Records from a data source
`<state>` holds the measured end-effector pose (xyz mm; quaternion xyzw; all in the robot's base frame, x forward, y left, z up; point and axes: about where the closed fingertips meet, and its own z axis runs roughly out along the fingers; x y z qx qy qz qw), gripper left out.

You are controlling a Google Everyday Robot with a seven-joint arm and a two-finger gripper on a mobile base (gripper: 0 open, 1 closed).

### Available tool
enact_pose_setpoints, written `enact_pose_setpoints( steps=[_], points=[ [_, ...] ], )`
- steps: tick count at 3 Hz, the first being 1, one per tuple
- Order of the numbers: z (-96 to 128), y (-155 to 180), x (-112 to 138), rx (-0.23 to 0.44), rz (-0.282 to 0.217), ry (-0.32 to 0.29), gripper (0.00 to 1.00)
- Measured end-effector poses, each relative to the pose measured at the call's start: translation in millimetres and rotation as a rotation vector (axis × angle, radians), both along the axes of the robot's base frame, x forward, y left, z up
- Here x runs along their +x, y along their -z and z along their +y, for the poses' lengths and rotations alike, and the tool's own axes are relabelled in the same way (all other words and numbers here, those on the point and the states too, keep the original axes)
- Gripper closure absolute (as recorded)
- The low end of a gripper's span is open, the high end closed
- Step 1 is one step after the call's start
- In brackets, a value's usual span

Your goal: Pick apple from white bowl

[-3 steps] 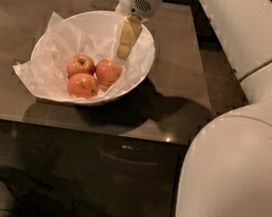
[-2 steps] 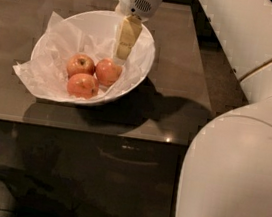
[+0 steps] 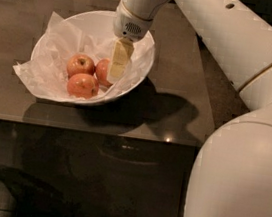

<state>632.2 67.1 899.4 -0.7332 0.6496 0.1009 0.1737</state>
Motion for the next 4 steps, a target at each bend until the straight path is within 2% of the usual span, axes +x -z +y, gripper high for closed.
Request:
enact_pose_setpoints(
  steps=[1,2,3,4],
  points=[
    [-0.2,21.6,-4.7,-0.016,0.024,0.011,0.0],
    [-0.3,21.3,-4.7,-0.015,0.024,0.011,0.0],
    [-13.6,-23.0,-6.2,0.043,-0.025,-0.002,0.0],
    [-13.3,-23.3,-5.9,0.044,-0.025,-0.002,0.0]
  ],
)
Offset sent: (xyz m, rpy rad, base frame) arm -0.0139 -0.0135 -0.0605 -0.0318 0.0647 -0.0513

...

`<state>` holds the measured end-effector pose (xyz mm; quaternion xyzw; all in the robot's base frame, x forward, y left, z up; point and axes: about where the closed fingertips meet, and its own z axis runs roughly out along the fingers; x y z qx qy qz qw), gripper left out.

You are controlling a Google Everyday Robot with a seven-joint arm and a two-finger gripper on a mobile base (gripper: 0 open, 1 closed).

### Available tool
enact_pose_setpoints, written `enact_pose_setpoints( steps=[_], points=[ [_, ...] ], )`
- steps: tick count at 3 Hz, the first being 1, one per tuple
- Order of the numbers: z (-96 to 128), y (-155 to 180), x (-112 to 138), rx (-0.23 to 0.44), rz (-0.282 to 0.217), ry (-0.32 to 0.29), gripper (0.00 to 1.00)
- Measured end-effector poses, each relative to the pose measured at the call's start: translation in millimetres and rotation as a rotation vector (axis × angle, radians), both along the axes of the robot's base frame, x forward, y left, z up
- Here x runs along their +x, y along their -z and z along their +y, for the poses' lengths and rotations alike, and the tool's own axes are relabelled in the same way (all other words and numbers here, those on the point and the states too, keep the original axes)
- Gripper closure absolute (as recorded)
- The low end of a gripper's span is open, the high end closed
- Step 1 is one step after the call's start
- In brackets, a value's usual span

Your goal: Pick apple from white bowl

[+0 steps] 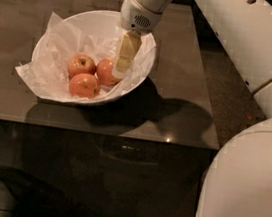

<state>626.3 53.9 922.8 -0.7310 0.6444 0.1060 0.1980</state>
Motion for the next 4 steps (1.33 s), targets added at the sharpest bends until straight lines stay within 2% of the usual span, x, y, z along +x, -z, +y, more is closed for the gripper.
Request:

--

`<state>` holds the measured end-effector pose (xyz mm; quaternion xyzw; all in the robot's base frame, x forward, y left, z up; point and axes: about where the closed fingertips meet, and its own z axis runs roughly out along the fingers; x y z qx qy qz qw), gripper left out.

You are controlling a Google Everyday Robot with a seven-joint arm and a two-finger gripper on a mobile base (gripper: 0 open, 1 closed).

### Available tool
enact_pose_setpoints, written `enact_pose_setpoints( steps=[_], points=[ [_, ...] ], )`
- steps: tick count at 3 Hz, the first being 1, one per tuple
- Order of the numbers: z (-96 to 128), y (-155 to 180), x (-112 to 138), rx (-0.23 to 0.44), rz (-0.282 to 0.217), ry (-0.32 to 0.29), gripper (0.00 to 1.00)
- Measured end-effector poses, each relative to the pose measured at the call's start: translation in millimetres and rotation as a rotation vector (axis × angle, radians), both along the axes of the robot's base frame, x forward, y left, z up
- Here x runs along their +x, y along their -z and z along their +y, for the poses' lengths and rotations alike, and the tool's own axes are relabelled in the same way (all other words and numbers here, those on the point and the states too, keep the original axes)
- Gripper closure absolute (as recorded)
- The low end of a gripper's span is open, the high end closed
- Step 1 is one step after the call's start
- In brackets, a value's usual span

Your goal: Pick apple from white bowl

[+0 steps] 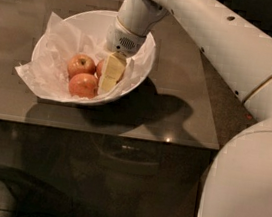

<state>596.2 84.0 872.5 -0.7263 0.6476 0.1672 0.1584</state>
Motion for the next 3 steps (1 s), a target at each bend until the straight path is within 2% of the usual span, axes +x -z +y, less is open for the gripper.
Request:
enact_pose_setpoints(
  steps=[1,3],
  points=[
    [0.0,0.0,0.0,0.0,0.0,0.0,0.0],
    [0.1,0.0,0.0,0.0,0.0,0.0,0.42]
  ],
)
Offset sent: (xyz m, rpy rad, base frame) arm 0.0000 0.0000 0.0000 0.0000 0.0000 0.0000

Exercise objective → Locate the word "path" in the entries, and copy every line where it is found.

Task output →
Motion for the next 4 steps, a target at each bend until the straight path is within 2% of the usual span, axes +x -z +y, gripper high for closed.
Motion for the next 3 steps (1 s), a target at each bend until the straight path is within 2% of the usual span, axes +x -z +y, less is open for the gripper.

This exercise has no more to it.